Throughout their careers, art teachers are shaped by countless encounters—the lessons they teach, the students who grow through creating, the pride in school art exhibits, and the students they see in the community.
For retired art teachers, leaving the classroom does not always mark the end of creative influence. For many, it simply opens a new chapter—one filled with fresh opportunities to share, connect, and keep the spark of creativity alive in their communities long after they clean out their classroom for the last time.
Kal Elmore: Continuing to Create and Connect
Art educator Kal Elmore retired ten years ago.
When I retired, I quickly realized that I had the time to pursue other interests and determine how I wanted to incorporate art into my days.
Kal is using her teaching and leadership skills to support her community and the arts. She is the chair of the Bangor Public Library Art Committee, which has expanded from jurying exhibits to curating dynamic programming.
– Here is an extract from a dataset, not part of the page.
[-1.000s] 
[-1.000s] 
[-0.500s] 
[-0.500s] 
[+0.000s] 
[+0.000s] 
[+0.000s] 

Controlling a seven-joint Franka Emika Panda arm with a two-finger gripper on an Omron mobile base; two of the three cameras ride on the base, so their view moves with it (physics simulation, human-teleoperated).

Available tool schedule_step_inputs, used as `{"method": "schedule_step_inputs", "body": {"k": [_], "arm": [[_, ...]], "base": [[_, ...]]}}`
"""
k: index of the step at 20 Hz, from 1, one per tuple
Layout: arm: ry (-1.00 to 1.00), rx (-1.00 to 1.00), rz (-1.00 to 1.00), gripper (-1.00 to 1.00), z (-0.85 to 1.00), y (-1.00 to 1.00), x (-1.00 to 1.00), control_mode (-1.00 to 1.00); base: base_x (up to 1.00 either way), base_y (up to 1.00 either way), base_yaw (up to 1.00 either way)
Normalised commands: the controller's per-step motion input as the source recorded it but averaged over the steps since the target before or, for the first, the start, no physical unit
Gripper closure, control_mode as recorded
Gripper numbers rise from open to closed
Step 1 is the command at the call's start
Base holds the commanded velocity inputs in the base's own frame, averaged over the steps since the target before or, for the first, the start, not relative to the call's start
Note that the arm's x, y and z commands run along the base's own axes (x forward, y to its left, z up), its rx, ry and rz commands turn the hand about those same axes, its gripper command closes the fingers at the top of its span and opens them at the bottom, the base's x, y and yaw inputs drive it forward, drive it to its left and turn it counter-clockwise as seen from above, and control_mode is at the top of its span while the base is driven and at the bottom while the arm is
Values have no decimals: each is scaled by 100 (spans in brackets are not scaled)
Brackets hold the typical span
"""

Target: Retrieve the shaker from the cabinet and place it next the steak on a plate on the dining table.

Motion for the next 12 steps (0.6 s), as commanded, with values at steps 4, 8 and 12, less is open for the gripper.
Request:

Recent shows include Americans Who Tell the Truth by Rob Shetterly and an exhibit featuring Waldo Peirce’s work.
Kal serves as a commissioner on Bangor’s Commission for Cultural Development, where she helps distribute grants that support visual and performing arts programs in Bangor.
Kal’s teaching has evolved: along with teaching a Zoom course for Penobscot Valley Senior College, she works with four distinct “art groups.” Sometimes Kal is teaching, sometimes facilitating, depending on the group’s needs.
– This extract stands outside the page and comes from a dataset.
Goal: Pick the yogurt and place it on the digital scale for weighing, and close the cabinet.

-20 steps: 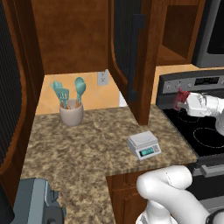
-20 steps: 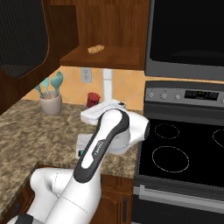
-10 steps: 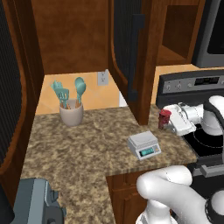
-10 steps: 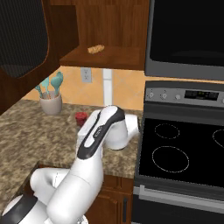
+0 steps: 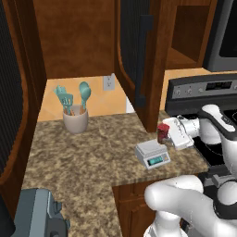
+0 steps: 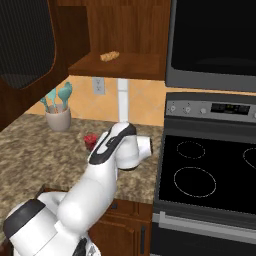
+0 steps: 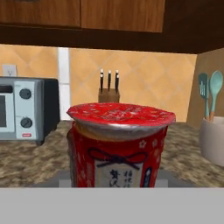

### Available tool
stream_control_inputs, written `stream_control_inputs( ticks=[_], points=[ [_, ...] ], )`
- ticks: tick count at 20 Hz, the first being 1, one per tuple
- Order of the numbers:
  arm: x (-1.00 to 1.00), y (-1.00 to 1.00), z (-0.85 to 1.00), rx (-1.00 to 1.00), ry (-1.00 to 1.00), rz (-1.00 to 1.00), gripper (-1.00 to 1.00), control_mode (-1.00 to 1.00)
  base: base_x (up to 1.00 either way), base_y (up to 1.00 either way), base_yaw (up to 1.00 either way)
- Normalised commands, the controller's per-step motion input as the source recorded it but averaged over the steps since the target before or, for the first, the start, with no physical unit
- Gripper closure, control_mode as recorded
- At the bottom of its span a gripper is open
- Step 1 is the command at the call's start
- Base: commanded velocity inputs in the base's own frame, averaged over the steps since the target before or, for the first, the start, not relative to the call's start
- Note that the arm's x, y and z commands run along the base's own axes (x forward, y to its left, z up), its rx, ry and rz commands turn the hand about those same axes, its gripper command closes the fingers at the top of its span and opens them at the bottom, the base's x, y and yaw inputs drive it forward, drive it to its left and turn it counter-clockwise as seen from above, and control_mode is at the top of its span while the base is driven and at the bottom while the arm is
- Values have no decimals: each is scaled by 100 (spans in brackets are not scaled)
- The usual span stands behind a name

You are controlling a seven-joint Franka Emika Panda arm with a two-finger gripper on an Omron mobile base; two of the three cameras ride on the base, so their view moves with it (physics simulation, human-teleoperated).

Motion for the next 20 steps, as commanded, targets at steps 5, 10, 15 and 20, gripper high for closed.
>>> stream_control_inputs(
  ticks=[5, 10, 15, 20],
  points=[
    [15, 1, -42, 0, 0, 0, 100, -100, 0, 0, 0],
    [15, 3, -39, 0, 0, 0, 100, -100, 0, 0, 0],
    [14, 1, -29, 0, 0, 0, 100, -100, 0, 0, 0],
    [30, 0, -17, 0, 0, 0, 100, -100, 0, 0, 0]
  ],
)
- Her watercolor group has experienced and serious painters who like structure, so each lesson has a focus. Each week they have an assignment suggested by Kal or a member of the group.
- Kal’s “ladies group” are all new to art making. Each biweekly gathering is based on themes around which Kal designs an art lesson, often suggested by a participant.
- The third group started as friends with varied backgrounds wanting to get together monthly. They start from the same “idea” and create artworks on that idea.
- Kal’s largest group meets on Thursday. The eleven participants are mostly retired teachers who gather to make art, some in person and others remotely, working independently. They offer each other support and feedback. For the past three years during February, several took on the challenge to create an artwork each day. For the culmination they met for a pop-up art exhibit at the Bangor Library. Each June, Kal hosts “Art Camp” at her home—a four-day creative retreat shaped by participant input and full of shared meals, conversation, and artistic exploration.
All four groups have a hands-on component and include discussion. They explore the nature of art. The philosophical and complex thinking often leads to impactful changes in their individual art making.
For Kal, retirement was not an end to being a teacher but an expansion that includes teaching using different formats and techniques, while fostering different learners.
Catherine Ring – Grass Roots Arts & Community Effort, GRACE
Art educator and leader Catherine Ring helped establish GRACE in 2019 at Brown Hall Community Center in Bucksport. Catherine is not new to GRACE. In fact, many years ago she taught in a GRACE program in Hardwick, Vermont. She was happy to establish GRACE in Bucksport after retiring from teaching art on Isle au Haut.
GRACE provides free creative arts opportunities to seniors and other underserved populations. Participants are invited to explore and experiment through using a variety of materials to create art. No previous experience is needed.
“Be yourself and do it your own way,” is the GRACE philosophy. Catherine or a guest artist offers guidance or demonstrates a technique, but the focus is always on self-directed exploration. Participants share ideas and artwork, and provide feedback to each other. Each week, twelve to fifteen people gather in Brown Hall, which is filled with books, resources, and art supplies. Not only are they making art, they’re also connecting.
GRACE is part of Lighthouse Arts & Education, a non-profit which recently received funding from the Maine Community Foundation. GRACE has exhibit space within Brown Hall and two years ago created a collaborative mural for the Buck Memorial Library.
Board member and artist Charlotte (Cha) Bridges, who started making art at age 55, said about GRACE:
I want to be guided and have a chance to play and experiment. I can’t stand to have people tell me how to do every step. We all get so much from each other.
A Continuing Journey
For retired art educators, like Kal and Catherine, retirement is another meaningful encounter—an opportunity to engage with people, places, and creative ideas. Kal and Catherine and countless other retired Maine art teachers continue to teach, but more importantly, they continue to learn—proving that art is not only something we make, but something we live.